Hier regiert Manfred Deix: Das Karikaturmuseum an der Kunstmeile in Krems, errichtet von Gustav Peichl, eröffnet 2001.
Kulturland Niederösterreich

Kafka im Kreisverkehr, Doderer an der Rax

„So sind wir“, sagt ein Wahlplakat. Also wie ist es, das Kulturland Niederösterreich? Was macht es aus? Ein ungroßstädtischer Mut zu Anachronismen. Durchs Höllental, zur Donau und auf den Klangturm: eine Reise durch ein Land ohne Zentrum, aber mit vielen Zentren. Ohne Anspruch auf Vollständigkeit.

Gewiss, Kreisverkehre und Kriegerdenkmäler sieht man noch mehr in Niederösterreich, aber eine Pestsäule bestimmt in vielen Orten den zentralen Platz. Oft ist es eine Dreifaltigkeitssäule. So wie in Tulln, der Stadt, von der man nicht weiß, was ihr Name bedeutet. Dafür kommt er schon im Nibelungenlied vor, davon später. Und auf einer Gravur auf der Pestsäule: „Senatus populusque Tulnensis“ hätten diese errichtet, erzählt sie, und zwar „anno MDCXCV“, also im Jahr 1695.

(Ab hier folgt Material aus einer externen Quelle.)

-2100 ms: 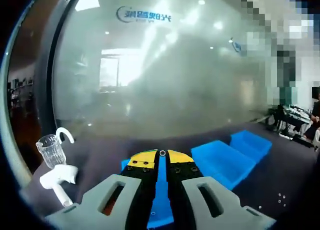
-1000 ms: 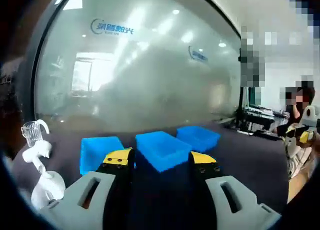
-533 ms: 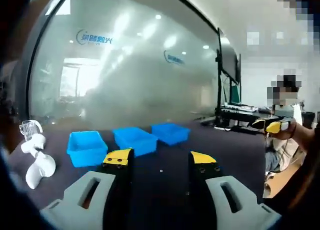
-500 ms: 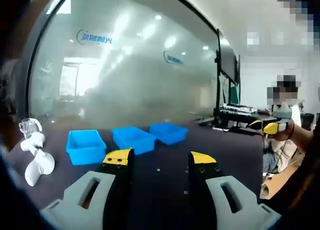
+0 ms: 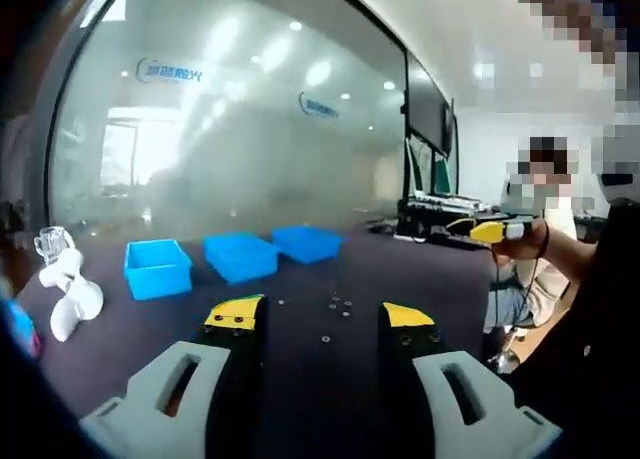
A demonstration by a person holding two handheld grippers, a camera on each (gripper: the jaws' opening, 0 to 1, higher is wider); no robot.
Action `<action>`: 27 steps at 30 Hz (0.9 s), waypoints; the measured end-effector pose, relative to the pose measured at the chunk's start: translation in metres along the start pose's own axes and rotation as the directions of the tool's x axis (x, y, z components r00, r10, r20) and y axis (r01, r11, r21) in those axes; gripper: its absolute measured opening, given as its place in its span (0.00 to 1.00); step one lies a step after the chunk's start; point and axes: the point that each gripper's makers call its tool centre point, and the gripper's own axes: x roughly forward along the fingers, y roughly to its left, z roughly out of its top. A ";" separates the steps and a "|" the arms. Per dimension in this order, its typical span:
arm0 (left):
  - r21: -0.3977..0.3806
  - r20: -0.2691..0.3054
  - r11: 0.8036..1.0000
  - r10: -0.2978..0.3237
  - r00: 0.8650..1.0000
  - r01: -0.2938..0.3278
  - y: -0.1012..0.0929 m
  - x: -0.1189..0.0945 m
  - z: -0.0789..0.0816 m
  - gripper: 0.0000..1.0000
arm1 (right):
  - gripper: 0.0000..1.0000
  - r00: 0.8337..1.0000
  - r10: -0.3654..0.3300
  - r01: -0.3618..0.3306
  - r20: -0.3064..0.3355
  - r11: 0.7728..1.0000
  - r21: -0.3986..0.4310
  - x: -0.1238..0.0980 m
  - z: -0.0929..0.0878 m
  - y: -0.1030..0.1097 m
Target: Sort the screws, nuts, and washers into the corresponding bins
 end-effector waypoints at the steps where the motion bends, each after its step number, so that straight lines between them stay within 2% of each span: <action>1: 0.000 -0.002 1.000 0.002 1.000 -0.002 0.001 -0.001 0.000 0.44 | 0.36 1.000 0.000 0.000 -0.002 1.000 -0.002 0.000 0.000 0.000; 6: 0.008 -0.014 1.000 -0.006 1.000 0.007 0.003 0.000 0.002 0.44 | 0.36 1.000 -0.005 0.005 -0.007 1.000 -0.006 -0.001 -0.001 -0.001; 13: 0.022 -0.045 0.997 -0.070 0.996 0.071 -0.007 0.013 0.006 0.44 | 0.36 1.000 -0.013 0.013 -0.006 1.000 -0.006 -0.003 -0.002 -0.003; 18: 0.011 -0.086 0.991 -0.130 0.988 0.131 -0.011 0.027 0.005 0.44 | 0.36 1.000 -0.018 0.018 -0.005 1.000 -0.005 -0.004 -0.002 -0.004; 25: 0.037 -0.163 0.983 -0.171 0.972 0.179 -0.012 0.052 0.001 0.43 | 0.36 1.000 -0.028 0.028 -0.011 1.000 -0.003 -0.006 -0.005 -0.008; 27: 0.033 -0.181 0.985 -0.161 0.970 0.169 -0.007 0.061 0.000 0.42 | 0.36 0.999 -0.032 0.032 -0.011 0.999 0.000 -0.007 -0.006 -0.009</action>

Lateinische Jahreszahlen sind ja nicht selten auf Denkmälern. Aber eine entsprechende Variation der römischen Formel „Senatus populusque Romanus“ (SPQR) ist mir etwa aus Wien nicht bekannt. Daraus Großmannssucht – oder Großstadtsucht? – zu lesen, wäre unfair. Eher spricht daraus ein unbeschwerter Umgang mit der Geschichte, ein Mut zum Anachronismus. In einer Woche wählt Niederösterreich seinen Senat . . . – sorry: seinen Landtag neu. „Für morgen“ steht seit Wochen auf einem Wahlplakat der Grünen. Ein zeitloser Slogan. „Morgen“ heißt auch eine offizielle Kulturzeitschrift des Landes. Könnte es sein, dass eine gewisse Zeitlosigkeit charakteristisch für das Kulturland Niederösterreich ist?

Bleiben wir in Tulln, gehen wir an die Donau, zum Weg, auf dem Legionen von Radfahrern flussaufwärts und -abwärts fahren. Manchmal machen sie halt an einem groß angelegten Denkmal, das eine bewegte Szene zeigt: Der Hunnenkönig Etzel begegnet der burgundischen Königstochter, jeweils mit Entourage, mit fliegenden Fahnen. Dieses Treffen fand laut Nibelungenlied in Tulln statt. Das kann man auf einem übergroßen metallenen Buch am Denkmal nachlesen: „Eine Stadt liegt an der Donau im Österreicherland“, und so weiter. Die Wasserplastik zwischen Buch und Szene mag Wienern bekannt vorkommen: Sie ist von Hans Muhr, einem Lieblingskünstler des ehemaligen Wiener Bürgermeisters Helmut Zilk. Womit die Pointe so gut wie verraten wäre: Das Tullner Nibelungendenkmal stammt nicht etwa aus dem 19. Jahrhundert, sondern aus dem Jahr 2005. Nur vier Jahre älter ist das etwas flussabwärts gelegene Reiterstandbild des Kaisers Marc Aurel – eine Kopie der auf 165 n. Chr. datierten Statue, die heute in den Kapitolinischen Museen steht.